** YOUR GOAL **
Strip out the pictures and output each remaining line of the data word for word.

** DATASET RECORDS **
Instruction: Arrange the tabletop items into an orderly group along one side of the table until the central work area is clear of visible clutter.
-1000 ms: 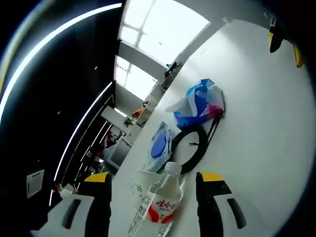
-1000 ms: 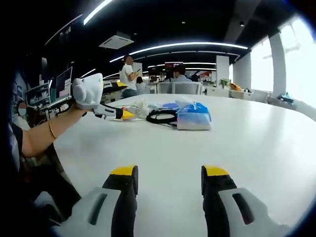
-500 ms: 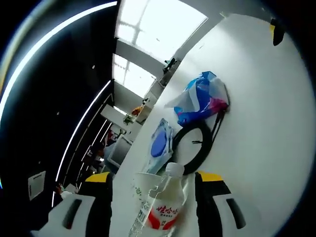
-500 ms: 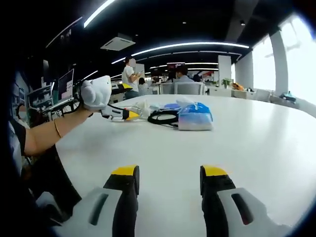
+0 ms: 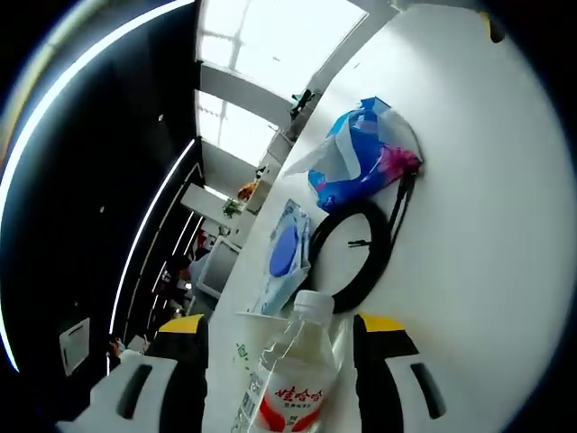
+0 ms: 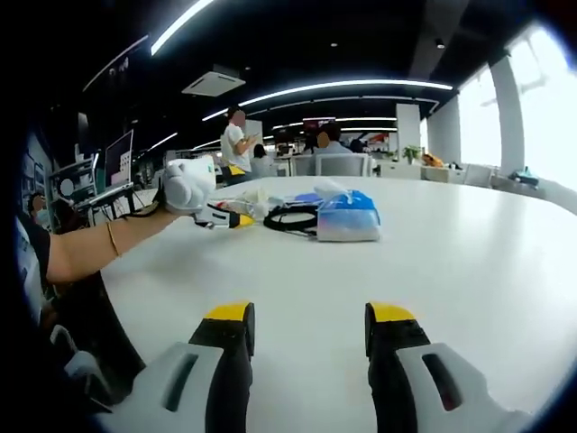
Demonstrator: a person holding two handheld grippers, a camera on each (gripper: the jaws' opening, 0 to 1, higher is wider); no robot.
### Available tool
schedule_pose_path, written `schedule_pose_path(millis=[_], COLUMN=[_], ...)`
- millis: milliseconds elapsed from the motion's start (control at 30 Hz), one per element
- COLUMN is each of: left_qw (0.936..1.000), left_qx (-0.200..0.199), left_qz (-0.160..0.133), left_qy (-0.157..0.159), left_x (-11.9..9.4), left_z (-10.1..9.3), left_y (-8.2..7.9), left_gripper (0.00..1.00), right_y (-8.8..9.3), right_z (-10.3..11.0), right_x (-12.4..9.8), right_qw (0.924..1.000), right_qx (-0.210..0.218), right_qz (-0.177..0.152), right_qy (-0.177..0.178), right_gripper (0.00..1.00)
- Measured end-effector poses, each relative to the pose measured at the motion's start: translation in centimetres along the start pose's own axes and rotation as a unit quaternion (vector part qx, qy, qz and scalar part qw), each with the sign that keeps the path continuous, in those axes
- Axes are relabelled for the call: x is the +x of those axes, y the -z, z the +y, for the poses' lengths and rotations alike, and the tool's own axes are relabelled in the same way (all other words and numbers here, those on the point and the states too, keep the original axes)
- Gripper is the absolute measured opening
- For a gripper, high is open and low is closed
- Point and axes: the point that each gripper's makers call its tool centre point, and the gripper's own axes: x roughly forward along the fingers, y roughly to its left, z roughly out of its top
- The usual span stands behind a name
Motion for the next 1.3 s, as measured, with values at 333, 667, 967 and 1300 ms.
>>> schedule_pose_path(millis=[333,667,967,1300], left_qw=[0.9975,0.9923,0.9866,0.9675], left_qx=[0.067,0.113,0.142,0.234], left_qz=[0.017,0.038,0.073,0.094], left_qy=[-0.016,-0.033,-0.033,-0.020], left_x=[1.2,1.8,2.2,2.5], left_z=[0.0,-0.2,-0.5,-2.2], left_y=[-0.2,-0.6,0.6,0.5], left_gripper=[0.61,0.60,0.53,0.37], right_y=[0.4,0.7,0.5,0.3], right_z=[-0.9,-1.5,-2.0,-2.1], right_x=[0.1,0.0,-0.1,-0.5], right_qw=[1.0000,0.9999,0.9998,0.9997], right_qx=[0.002,0.000,0.013,0.011], right_qz=[0.004,0.006,-0.005,-0.004], right_qy=[0.003,0.012,0.016,0.020], right_gripper=[0.47,0.46,0.45,0.44])
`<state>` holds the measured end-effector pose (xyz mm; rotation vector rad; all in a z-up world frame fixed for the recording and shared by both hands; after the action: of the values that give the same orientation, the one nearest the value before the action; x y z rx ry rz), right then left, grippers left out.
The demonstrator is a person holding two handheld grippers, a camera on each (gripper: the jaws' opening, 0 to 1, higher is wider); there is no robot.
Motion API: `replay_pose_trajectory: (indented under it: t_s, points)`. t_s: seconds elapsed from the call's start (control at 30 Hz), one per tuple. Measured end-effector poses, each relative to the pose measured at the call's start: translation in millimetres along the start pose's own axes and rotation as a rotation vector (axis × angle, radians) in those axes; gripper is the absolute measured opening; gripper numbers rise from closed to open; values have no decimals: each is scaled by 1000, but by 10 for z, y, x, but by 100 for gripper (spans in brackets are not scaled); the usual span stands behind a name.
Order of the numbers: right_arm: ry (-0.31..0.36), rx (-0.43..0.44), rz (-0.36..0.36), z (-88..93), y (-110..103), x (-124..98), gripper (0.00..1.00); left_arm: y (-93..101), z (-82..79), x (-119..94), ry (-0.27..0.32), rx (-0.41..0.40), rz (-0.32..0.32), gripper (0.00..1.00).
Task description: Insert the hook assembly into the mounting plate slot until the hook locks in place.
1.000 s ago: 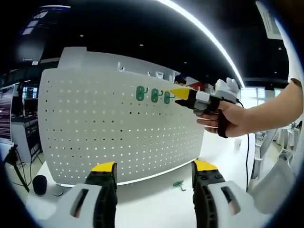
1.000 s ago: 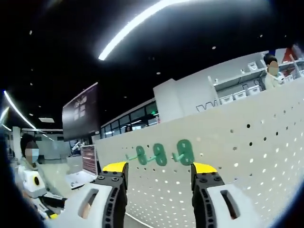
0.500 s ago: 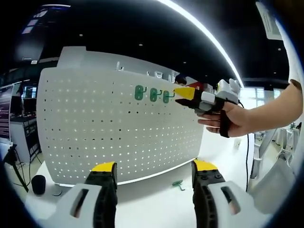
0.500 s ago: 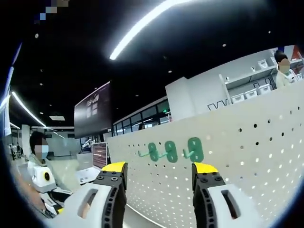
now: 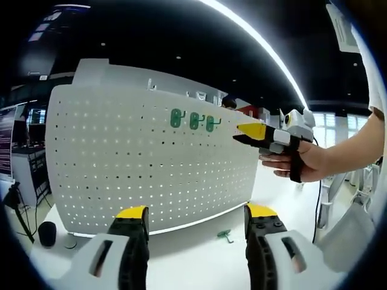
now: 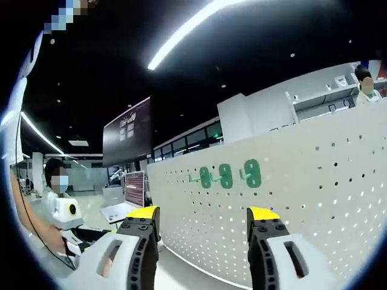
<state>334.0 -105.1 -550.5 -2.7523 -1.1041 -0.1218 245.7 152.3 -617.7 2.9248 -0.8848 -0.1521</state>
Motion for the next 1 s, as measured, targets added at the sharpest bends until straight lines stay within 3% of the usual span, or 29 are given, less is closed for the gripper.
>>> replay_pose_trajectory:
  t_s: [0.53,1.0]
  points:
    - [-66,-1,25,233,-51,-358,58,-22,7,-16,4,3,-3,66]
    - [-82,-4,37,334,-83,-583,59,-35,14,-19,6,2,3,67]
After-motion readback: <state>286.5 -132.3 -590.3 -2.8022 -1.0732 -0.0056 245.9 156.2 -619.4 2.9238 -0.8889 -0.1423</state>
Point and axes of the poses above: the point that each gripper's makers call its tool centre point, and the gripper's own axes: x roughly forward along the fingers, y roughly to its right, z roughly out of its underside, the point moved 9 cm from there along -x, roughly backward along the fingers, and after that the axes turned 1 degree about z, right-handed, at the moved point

** OUTPUT **
Instruction: Arrange the tabletop items into an orderly group along one side of the table until the central work area is clear of visible clutter.
-1000 ms: 
-1000 ms: 
-500 ms: 
-500 ms: 
+0 ms: 
+0 ms: 
Demonstrator: a person holding two handheld grippers, a camera on each (gripper: the jaws' opening, 0 to 1, higher is wider); no robot.
### Available tool
schedule_pose_path, written `schedule_pose_path(millis=[_], COLUMN=[_], ...)`
- millis: milliseconds elapsed from the motion's start (control at 30 Hz), one per element
- COLUMN is each of: left_qw (0.936..1.000), left_qx (-0.200..0.199), left_qz (-0.160..0.133), left_qy (-0.157..0.159), left_x (-11.9..9.4), left_z (-10.1..9.3), left_y (-8.2..7.9), left_gripper (0.00..1.00), right_y (-8.8..9.3), right_z (-10.3..11.0), right_x (-12.4..9.8), right_qw (0.924..1.000), right_qx (-0.210..0.218), right_qz (-0.177..0.152), right_qy (-0.177..0.178), right_gripper (0.00..1.00)
- Measured end-effector poses, each relative to the pose measured at the motion's start: translation in centimetres along the start pose's own axes and rotation as a unit quaternion (vector part qx, qy, qz and scalar part qw), each with the sign that keeps the path continuous, in those axes
- Axes are relabelled for the call: x is the +x of those axes, y the -z, z the +y, for the poses' lengths and rotations alike, and the tool's own axes are relabelled in the same way (all other words and numbers here, those on the point and the states too, keep the original axes)
- Gripper is the absolute measured opening
- For a gripper, high is open and low is closed
- Point and axes: the point that each gripper's makers call its tool centre point, and the gripper's own axes: x roughly forward along the fingers, y roughly to its left, z roughly out of its top
- The usual span stands behind a name
Motion for the next 1.3 s, as measured, with values at 333, 667, 967 and 1300 ms.
>>> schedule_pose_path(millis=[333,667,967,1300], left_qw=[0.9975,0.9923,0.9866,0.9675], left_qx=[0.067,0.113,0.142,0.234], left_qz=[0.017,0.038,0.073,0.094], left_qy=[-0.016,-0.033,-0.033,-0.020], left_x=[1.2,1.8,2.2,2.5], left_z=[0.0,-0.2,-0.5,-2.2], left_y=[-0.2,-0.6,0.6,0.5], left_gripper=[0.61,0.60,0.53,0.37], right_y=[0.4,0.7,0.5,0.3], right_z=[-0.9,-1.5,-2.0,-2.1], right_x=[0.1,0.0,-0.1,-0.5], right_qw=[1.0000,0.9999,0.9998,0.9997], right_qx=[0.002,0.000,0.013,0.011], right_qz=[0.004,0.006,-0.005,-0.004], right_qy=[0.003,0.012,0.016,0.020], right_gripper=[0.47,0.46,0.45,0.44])
`<state>` holds the measured end-effector pose (xyz mm; rotation vector rad; all in a z-up world frame fixed for the recording and shared by both hands; after the action: of the values that give the same orientation, the one nearest the value before the action; x y z rx ry rz), right then left, grippers left out.
The demonstrator is a person holding two handheld grippers, a camera on each (gripper: the jaws' opening, 0 to 1, higher is wider); there is no robot.
Motion API: `replay_pose_trajectory: (indented under it: t_s, points)`. t_s: seconds elapsed from the call's start (control at 30 Hz), one per tuple. Measured end-effector poses, each relative to the pose measured at the call's start: translation in millimetres along the start pose's own axes and rotation as a rotation vector (axis × angle, radians) in those axes; gripper is the absolute measured opening; gripper numbers rise from closed to open; values have no decimals: each is scaled by 1000, but by 10 for z, y, x, but by 100 for gripper (spans in brackets are not scaled); the usual span stands behind a name.
Order of the numbers: right_arm: ry (-0.31..0.36), rx (-0.43..0.44), rz (-0.36..0.36), z (-88..93), y (-110..103), x (-124..98), gripper (0.00..1.00); left_arm: y (-93..101), z (-82..79), x (-119..94), ry (-0.27..0.32), rx (-0.41..0.40), rz (-0.32..0.32), gripper (0.00..1.00).
Task description: Insert the hook assembly into the mounting plate slot until the hook locks in place.
1.000 s ago: 
1.000 s ago: 
0.500 s ago: 
0.500 s ago: 
now: 
now: 
<state>334.0 -105.1 -550.5 -2.7523 -1.1041 -0.1218 245.7 152.3 -617.7 2.9248 -0.8848 -0.1521</state>
Motion for the next 1 s, as measured, targets added at the sharpest bends until straight lines stay within 3% of the usual span, or 29 are given, less is closed for the gripper.
>>> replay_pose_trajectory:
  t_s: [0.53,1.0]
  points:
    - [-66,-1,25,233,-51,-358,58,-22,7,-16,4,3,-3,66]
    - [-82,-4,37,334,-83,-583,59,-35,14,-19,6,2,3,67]
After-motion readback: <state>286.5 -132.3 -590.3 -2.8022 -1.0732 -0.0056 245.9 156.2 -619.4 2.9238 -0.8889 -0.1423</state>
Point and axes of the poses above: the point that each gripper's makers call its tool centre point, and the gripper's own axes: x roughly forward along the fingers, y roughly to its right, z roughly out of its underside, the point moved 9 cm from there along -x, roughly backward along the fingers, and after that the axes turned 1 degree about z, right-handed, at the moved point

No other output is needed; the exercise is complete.